Over the coming weeks I am sure he will see how important reputation is . How long it takes to build and how quickly it can be damaged.
Its almost inevitable that, when we coach an executive or senior leader, we will talk about the management of reputation, at some point. Not every manager understands the need for clarity in what we call ‘Leadership Brand’. For some the learning comes by something going wrong, but its always good to learn from others mistakes and thats why Thierry can be a good lesson for all leaders.
You might say, ‘Why would a footballer handling the ball, have any learning for me?’, but lets consider it. A normal day and one moment, one bad choice. A choice you wouldn’t make if you thought about it. No chance of that happening in a leadership role?
How about a few that seem to come up in coaching conversations.
And lets take Mr Henry’s example a bit further. Having done something that is not quite up to your standards, how have you handled it afterwards? Do you know that how you manage a mistake can have a bigger impact on your reputation than the mistake itself? (lets face it Thierry’s, written by his PR person, response just hasn’t helped him has it)
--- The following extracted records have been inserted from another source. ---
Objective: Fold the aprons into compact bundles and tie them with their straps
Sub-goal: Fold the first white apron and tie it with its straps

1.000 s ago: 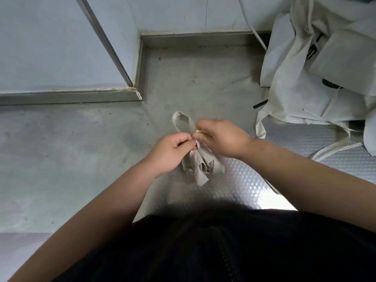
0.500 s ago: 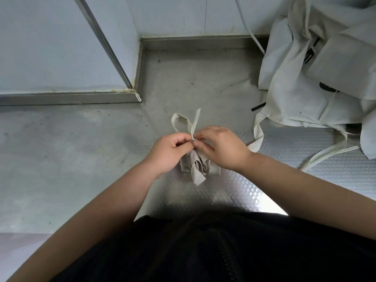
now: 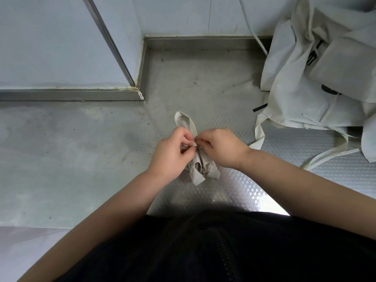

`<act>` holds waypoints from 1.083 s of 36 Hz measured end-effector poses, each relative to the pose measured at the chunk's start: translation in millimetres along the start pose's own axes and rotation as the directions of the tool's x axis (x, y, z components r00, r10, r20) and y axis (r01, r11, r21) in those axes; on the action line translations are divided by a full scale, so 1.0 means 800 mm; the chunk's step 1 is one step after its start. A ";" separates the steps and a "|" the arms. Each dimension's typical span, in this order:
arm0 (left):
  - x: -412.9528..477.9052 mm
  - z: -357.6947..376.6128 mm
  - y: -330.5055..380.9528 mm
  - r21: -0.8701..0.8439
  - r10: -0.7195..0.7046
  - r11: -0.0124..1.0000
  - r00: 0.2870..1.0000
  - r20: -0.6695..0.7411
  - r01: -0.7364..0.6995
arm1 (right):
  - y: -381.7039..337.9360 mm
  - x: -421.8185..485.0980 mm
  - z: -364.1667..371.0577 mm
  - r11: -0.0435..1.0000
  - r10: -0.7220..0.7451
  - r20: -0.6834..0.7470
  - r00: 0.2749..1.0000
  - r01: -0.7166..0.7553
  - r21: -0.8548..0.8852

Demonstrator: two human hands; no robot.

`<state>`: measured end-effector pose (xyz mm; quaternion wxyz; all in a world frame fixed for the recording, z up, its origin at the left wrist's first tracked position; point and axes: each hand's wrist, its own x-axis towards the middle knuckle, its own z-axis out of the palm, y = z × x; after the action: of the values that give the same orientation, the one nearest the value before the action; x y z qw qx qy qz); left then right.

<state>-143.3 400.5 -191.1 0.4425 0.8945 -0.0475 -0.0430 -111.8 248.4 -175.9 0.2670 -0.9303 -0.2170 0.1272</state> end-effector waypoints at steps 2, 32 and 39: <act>-0.003 0.002 0.000 0.044 0.045 0.998 0.998 -0.043 -0.043 | -0.002 0.001 -0.004 0.993 -0.056 0.081 0.995 0.064 -0.103; -0.017 0.006 -0.014 0.761 0.615 0.532 0.787 -0.046 -0.371 | -0.001 0.011 -0.013 0.615 0.289 0.548 0.785 -0.591 0.522; -0.007 0.000 -0.003 0.778 0.619 0.483 0.785 0.021 -0.401 | -0.005 0.001 -0.016 0.793 0.250 0.428 0.868 -0.438 0.424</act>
<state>-148.5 403.1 -192.9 0.0284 0.9343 -0.2676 0.2339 -107.7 246.0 -163.0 0.4309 -0.8124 -0.0438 0.3904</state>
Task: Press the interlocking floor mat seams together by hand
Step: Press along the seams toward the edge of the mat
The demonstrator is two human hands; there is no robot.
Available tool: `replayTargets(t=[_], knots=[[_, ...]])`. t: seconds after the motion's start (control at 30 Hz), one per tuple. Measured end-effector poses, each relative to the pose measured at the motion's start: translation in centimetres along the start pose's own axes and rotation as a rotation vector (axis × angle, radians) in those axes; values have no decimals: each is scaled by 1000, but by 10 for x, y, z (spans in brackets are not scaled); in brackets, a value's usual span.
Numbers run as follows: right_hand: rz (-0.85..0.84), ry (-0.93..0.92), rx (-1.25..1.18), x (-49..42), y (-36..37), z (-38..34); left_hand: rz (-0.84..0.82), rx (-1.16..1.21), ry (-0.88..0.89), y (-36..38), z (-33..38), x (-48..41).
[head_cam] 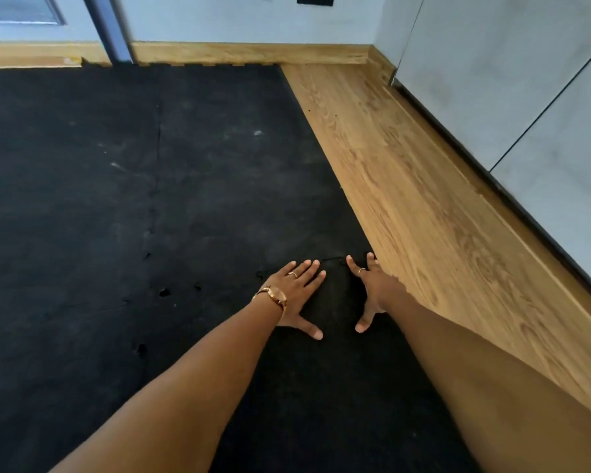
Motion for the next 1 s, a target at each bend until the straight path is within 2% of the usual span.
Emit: replayTargets(t=[0.1,0.17,0.23,0.3,0.37,0.47,0.67,1.0], knots=[[42,78,42,14,1,-14,106,8,-108,31,-23,62],[56,99,6,25,12,-39,96,77,-319,62,-57,116],[-72,13,-50,35,36,-91,33,161,-530,87,-88,165],[-222,-157,-84,51,69,-163,1,240,-615,98,-103,192],[-255,-281,-72,69,97,-227,1,303,-599,103,-107,199],[-179,-284,-18,76,116,-266,-27,346,-554,112,-113,200],[-158,-259,48,72,113,-267,-126,399,-404,129,-129,199],[-97,-246,1,77,112,-269,-98,200,-388,138,-126,200]])
Point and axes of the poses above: each hand's wrist, its own x-axis away from the middle knuckle, its own y-axis out of the palm, z = x × y, the point moved 7 cm from there along -x, towards the middle knuckle, and after that the axes turned 11 degrees about -x, right-handed, at the moved point
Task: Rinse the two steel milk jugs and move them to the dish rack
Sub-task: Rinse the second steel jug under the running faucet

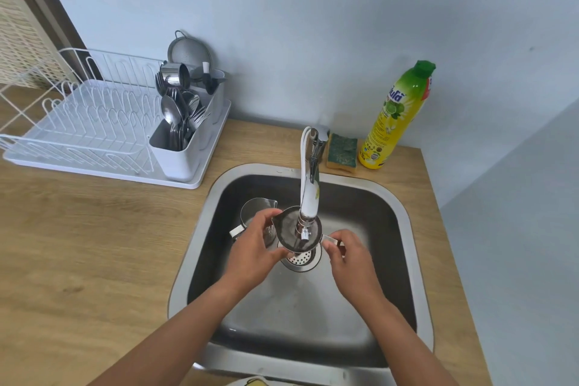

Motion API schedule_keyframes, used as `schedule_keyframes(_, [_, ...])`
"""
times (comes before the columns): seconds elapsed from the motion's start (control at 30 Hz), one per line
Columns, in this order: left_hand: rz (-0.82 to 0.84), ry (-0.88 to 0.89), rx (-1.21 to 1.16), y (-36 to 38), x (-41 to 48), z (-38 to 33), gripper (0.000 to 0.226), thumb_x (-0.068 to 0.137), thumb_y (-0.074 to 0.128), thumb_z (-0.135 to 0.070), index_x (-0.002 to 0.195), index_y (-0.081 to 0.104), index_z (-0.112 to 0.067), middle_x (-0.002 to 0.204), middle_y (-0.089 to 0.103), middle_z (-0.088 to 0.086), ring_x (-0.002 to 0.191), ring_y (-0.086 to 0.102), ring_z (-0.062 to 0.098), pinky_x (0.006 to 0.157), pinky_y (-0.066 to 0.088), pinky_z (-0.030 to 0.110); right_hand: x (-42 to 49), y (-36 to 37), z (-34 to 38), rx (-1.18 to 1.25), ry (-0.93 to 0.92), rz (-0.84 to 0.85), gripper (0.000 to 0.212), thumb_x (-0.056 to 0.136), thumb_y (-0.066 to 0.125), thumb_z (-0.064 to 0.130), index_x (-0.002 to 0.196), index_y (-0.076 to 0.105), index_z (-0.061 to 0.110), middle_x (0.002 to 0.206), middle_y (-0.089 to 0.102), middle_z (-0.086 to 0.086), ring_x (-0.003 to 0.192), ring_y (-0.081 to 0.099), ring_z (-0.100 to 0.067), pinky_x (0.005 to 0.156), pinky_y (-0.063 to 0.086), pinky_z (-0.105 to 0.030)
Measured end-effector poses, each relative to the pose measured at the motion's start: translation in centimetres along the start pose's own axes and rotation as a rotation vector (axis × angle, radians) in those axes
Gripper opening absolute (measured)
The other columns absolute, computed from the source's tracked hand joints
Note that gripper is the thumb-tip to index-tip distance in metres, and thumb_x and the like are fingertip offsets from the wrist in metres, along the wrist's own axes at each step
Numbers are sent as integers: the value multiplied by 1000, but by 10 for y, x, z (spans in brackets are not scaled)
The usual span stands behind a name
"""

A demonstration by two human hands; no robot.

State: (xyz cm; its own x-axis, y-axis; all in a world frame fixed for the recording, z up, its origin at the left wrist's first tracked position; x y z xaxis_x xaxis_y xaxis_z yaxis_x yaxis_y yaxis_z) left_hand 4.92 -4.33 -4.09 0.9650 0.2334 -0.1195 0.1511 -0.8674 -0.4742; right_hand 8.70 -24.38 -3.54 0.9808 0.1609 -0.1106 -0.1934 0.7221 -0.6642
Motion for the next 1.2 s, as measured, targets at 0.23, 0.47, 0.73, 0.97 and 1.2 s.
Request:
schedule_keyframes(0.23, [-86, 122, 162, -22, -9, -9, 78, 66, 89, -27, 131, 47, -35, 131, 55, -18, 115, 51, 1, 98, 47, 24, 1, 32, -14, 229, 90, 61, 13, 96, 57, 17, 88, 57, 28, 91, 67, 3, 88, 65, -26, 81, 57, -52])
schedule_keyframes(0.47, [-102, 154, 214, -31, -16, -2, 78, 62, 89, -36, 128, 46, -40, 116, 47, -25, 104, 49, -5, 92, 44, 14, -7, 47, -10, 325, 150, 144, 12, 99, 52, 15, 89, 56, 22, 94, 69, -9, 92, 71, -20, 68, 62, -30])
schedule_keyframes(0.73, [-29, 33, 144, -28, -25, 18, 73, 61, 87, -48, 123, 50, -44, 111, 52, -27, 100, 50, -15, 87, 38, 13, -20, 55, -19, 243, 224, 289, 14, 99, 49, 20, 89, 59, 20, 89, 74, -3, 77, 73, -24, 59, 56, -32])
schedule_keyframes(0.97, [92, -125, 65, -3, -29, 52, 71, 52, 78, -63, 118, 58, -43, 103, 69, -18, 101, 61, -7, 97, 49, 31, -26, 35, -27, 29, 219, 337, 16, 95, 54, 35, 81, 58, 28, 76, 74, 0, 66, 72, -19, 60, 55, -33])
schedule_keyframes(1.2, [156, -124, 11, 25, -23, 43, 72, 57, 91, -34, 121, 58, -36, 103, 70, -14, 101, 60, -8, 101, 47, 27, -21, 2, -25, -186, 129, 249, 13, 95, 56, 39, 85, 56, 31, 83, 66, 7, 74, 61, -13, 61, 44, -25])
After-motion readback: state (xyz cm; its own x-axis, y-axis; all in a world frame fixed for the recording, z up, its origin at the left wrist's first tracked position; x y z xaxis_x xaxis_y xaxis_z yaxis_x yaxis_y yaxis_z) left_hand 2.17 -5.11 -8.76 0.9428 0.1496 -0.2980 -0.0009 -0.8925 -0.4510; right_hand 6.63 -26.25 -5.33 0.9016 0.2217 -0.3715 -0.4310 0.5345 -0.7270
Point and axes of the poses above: each hand's wrist, its own x-axis towards the middle knuckle, its own y-axis out of the palm, z = x × y, the point moved 10 cm from there along x, towards the middle knuckle
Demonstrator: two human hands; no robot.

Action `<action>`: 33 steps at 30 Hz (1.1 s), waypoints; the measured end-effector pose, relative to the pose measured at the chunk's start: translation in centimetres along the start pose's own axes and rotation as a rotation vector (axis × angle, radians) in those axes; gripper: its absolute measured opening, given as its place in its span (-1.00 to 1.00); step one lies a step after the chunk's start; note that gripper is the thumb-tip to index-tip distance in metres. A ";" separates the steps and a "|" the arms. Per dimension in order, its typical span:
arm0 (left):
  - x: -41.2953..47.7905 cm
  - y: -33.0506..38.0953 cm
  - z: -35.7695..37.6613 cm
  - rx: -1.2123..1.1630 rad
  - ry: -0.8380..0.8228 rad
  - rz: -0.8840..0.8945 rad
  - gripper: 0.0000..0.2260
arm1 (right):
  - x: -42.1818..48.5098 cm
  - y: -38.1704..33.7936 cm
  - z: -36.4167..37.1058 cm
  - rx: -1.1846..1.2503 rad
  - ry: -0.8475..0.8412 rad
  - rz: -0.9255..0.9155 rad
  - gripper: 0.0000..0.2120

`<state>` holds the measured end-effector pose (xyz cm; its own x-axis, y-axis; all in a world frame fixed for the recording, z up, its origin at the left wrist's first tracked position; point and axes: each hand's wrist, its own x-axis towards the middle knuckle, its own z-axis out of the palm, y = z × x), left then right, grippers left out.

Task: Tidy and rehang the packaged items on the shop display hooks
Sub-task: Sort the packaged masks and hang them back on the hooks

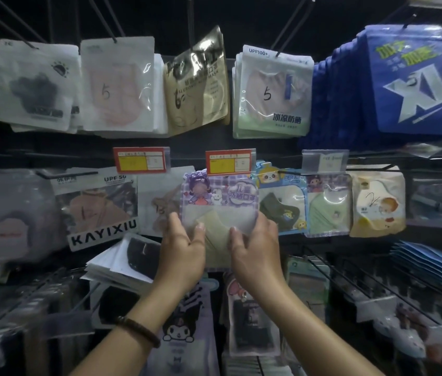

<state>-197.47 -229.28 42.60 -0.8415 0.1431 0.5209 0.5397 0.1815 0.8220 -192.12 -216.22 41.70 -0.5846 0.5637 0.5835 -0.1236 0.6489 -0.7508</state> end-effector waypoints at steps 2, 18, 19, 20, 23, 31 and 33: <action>-0.4 -0.1 -0.2 -0.070 0.004 0.023 -0.83 | -0.4 0.3 0.0 -0.016 0.065 -0.009 -0.50; -5.7 4.0 -2.6 -0.438 -0.084 -0.017 -0.90 | -3.2 -3.0 -5.6 0.557 0.127 -0.111 -0.84; -5.9 4.2 -2.9 -0.461 -0.110 -0.040 -0.89 | -3.6 -3.2 -6.0 0.562 0.122 -0.102 -0.81; -5.8 4.1 -3.2 -0.470 -0.121 -0.059 -0.87 | -4.1 -3.1 -6.2 0.559 0.121 -0.093 -0.80; -5.0 3.9 -4.0 -0.429 -0.117 -0.043 -0.74 | -6.0 -1.9 -6.5 0.526 0.111 -0.091 -0.77; -1.4 3.5 -4.1 -0.232 -0.279 0.126 -0.97 | -10.1 1.5 -6.6 0.319 0.164 -0.129 -0.67; -1.3 3.5 -3.6 -0.234 -0.317 0.135 -0.96 | -10.5 1.9 -6.9 0.268 0.193 -0.133 -0.66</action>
<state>-194.59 -232.35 45.66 -0.6952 0.4500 0.5605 0.5939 -0.0797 0.8006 -180.68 -217.38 36.28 -0.3907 0.5861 0.7098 -0.4089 0.5803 -0.7043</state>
Most leaders realise that what they say and do is up to scrutiny within the organisation, and often in the public domain depending on the seniority or purpose of the role. This can be quite daunting when you first realise it, especially when you have been in a Leadership role for a while, and on reflection you find that some of your past actions may not have been up to the standard that you begin to set yourself when begin working on your Leadership Brand with us.
Your ability to lead depends on your reputation. Your ability to cultivate followers is totally based on reputation. Your scale of influence without power is based on reputation. If your role is senior enough the value of your companies stock can be based on your reputation as a CEO or Chairman. Your earnings are all dependant on your reputation. Without a doubt your reputation, your leadership brand, is the most important thing that you have when going for an interview for a senior role.
Those leaders who do work on their brand, know what they stand for, understand their values, have a clear plan to managing their reputation and take account of it when planning their actions, understand that without it they run the risk of a Thierry moment; One poor decision, poorly handled, at what price.